Bei der Ermittlung der richtigen Ernährung
geht es nicht darum,
ob wir Fleisch essen oder vegetarisch leben sollen, sondern um
die Zufuhr an Nährstoffen.
Zugehörig zu den Allesfressern (Omnivoren) sind wir in der Lage,
sowohl Fleisch als auch pflanzliche Nahrung zu verwerten.
Entscheidend aber ist, dass wir alle Nährstoffe in
der für uns notwendigen Menge und Zusammensetzung zu uns nehmen.
Auch die Entdeckung der Milch als Nahrungsmittel für den
erwachsenen Menschen ist eine Kulturleistung, durch die vor allem die
Eiweiß- und Kalziumversorgung gesichert werden konnte. Offenbar konnten
Menschen in bestimmten Regionen der Erde erst durch den Verzehr von
Milch eine sonst schlechte Eiweißversorgung überleben. Eine genetische
Veränderung wurde dadurch selektiert.
Das kleinere Übel
Welche negativen Auswirkungen jedoch ein zu hoher Anteil an
tierischer Nahrungsmittel, wie Fleisch und Wurst hat, zeigen
wissenschaftliche Studien über Vegetarier. Sie haben eine
durchschnittlich höhere Lebenserwartung und leiden seltener an
chronischen Krankheiten, als ihre fleischfressenden Mitmenschen.
So erkranken Vegetarier unter anderem seltener an Gicht,
Bluthochdruck, Diabetes mellitus oder Karies. Auch Verstopfung,
Herz-Kreislauf-Erkrankungen und Kolonkarzinome treten bei Vegetariern
seltener auf.
Vitamine, Vitamine
Denn frisches Obst, Gemüse und Vollkornprodukte, die Vegetarier
vermehrt zu sich nehmen, enthalten viele Vitamine sowie Ballast- und
Mineralstoffe, die der Körper braucht.
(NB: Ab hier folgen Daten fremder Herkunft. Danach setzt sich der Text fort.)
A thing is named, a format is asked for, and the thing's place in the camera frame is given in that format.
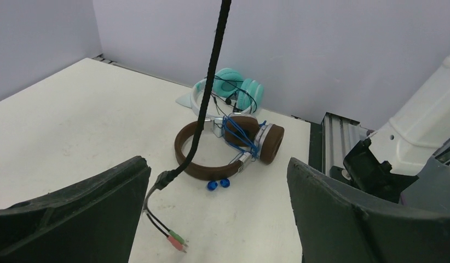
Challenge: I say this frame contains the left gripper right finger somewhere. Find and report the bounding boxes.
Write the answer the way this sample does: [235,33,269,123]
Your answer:
[287,158,450,262]

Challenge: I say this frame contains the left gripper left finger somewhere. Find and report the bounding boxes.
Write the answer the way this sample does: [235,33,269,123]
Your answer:
[0,156,151,262]

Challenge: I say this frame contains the black and white headphones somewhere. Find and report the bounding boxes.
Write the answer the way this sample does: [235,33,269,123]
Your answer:
[142,0,232,253]

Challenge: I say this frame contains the brown headphones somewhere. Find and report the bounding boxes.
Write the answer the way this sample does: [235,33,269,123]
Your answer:
[185,123,285,181]

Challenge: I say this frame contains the teal cat-ear headphones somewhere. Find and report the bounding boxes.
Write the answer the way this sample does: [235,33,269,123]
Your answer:
[176,68,264,115]

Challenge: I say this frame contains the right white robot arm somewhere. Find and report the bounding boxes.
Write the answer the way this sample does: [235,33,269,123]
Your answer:
[343,55,450,203]
Doch ist es wohl nicht allein die
fleischlose Ernährung, die Vegetarier gesund hält. Neben ihrer
Ernährung, achten sie auch sonst - mehr als der Durchschnittsmensch -
auf eine gesunde Lebensweise: Viele trinken wenig oder gar keinen
Alkohol, rauchen nicht und treiben regelmäßig Sport.
Risiko Mangelernährung
Der totale verzicht auf Fleisch und Fisch birgt aber auch Probleme.
Stellt ein Vegetarier seinen Speisezettel nicht sehr sorgfältig
zusammen, riskiert er, sich mangelhaft zu ernähren.
Am schwierigsten haben es die Veganer: Sie essen prinzipiell
keinerlei tierische Produkte und müssen ihren Eiweißbedarf durch
pflanzliche Nährstoffe decken.
Noch ist umstritten, ob diese Extremform des Vegetarismus selbst bei
ausgeklügelten Diätplan als Dauerernährung taugt. Keinesfalls jedoch
sollten Kinder streng vegetarisch ohne Eier und Milchprodukte
ernährt werden, warnen Ernährungsexperten. Gleiches gilt für Frauen in
der Schwangerschaft und in der Stillzeit. Für alle anderen heißt es
grundsätzlich: je kleiner die Lebensmittelpalette, desto größer die
erforderliche Sorgfalt beim Zusammenstellen des Speiseplanes.
Wer sich bewusst ernährt und seinen Fleisch-, Wurst- und
Käsekonsum (tierisches Fett) zumindest stark einschränkt, lebt
gesünder - und wahrscheinlich auch länger.